>>>
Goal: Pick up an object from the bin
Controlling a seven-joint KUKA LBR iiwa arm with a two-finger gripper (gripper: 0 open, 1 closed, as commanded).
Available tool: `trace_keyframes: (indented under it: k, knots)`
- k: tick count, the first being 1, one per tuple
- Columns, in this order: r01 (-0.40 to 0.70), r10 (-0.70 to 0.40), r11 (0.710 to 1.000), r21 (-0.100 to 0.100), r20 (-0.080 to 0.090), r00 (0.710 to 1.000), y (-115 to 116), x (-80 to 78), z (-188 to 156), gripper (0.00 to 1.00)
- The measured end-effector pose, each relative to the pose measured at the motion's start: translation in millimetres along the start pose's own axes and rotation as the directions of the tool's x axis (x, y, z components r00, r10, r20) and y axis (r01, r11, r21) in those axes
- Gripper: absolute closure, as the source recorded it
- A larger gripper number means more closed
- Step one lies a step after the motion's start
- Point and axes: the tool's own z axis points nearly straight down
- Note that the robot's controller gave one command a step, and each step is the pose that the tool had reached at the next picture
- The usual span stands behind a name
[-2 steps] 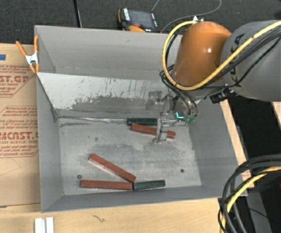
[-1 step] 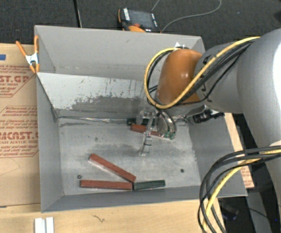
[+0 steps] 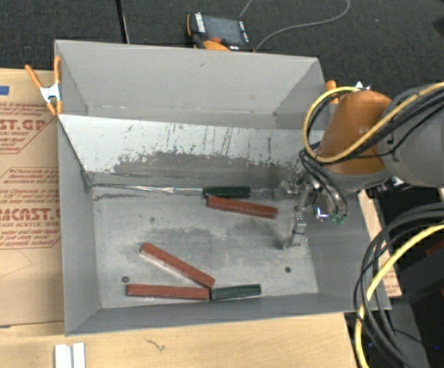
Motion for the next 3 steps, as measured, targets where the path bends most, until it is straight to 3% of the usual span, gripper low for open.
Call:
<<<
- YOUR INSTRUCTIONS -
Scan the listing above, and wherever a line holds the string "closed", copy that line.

- PROBLEM SOLUTION -
Controlling a seven-joint KUKA LBR iiwa arm with a two-finger gripper (gripper: 0 open, 1 closed, as commanded).
- A larger gripper number means more closed

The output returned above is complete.